God is at Work
The readings this week give people like me a lot to think about as well as some choices to make. Facing a sometimes terrifying health diagnosis, especially one that seems to take two steps back for every one forward, it is easy to become like Job in the first reading. His months of misery have taken their toll. Nights are long; days pass quickly. He’s getting close to despair, rapidly losing hope. I feel for you, Job! When they told me there’s more melanoma on my scalp and we’ll need some more scans to see what’s going on with my bones, I’ve had a few sleepless nights myself!
I don’t want to be sitting there with Job. I want to go directly to the middle of the Gospel today. It tells us how so many in the town were cured simply by showing up after dark at Jesus’ back door. They ask for healing and he complies, nice and straightforward! And what did they do afterward, those who were cured? They probably had a celebratory bacon-and-egg breakfast at the local diner with their friends and family, and then went back to their lives: fishing, woodworking, farming, wine-making, tax collecting.
I envy them. Their scans are clean. They are free to go. No questions asked, no conditions made. How wonderful for them, I think, but how improbable for me. That’s why the person who catches my eye and teaches my soul this week is the mother of Peter’s wife.
When we meet her, she is delirious and dehydrated, in a dangerous state of health, utterly helpless. Jesus comes into the house, takes her by the hand, and lifts her up. Her response is remarkable. According to Mark, she “waited on them.” She “began to serve.” Some call her the first deacon! It sounds to me like her actions were rooted in a thankfulness. Her every days were transformed and became a source of praise, miraculous even. The meal she served that night would be like the dinner Martha and Mary served after their brother Lazarus was raised from the dead. It was like the meal Zacchaeus, the outcast tax collector, served to Jesus in his home after their encounter. It is an acknowledgment of God at work in our lives, in all the things of our lives.
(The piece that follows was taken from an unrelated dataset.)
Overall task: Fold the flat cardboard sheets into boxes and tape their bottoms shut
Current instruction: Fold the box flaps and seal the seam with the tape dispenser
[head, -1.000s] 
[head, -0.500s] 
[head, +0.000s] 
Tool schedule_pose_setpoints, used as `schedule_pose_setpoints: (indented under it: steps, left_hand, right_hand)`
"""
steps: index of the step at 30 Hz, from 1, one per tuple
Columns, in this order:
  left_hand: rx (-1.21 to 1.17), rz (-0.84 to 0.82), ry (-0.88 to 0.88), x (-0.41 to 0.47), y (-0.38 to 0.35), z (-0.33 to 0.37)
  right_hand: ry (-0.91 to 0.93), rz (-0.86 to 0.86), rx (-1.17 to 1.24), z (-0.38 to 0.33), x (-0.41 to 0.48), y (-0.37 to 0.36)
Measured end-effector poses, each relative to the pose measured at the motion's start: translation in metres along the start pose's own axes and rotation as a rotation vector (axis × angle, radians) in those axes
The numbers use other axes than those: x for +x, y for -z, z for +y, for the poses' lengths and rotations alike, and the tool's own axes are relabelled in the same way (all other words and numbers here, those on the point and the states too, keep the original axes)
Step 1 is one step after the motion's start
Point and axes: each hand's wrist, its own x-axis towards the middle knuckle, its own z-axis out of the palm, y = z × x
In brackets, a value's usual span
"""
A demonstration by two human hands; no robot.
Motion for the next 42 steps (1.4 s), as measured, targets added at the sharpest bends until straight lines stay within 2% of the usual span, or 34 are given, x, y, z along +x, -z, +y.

That is challenging lesson the Scripture gives me this week. God is at work: in our healings and in our illness, in our resurrections and in our crosses. Coming to believe that is never a quick study. I doubt that all those who were healed after sunset got that point. I think Job eventually did by the end of his story, but it is Peter’s mother-in-law who gives us a shining example of that today. Something to think and pray about, especially during those sleepless nights!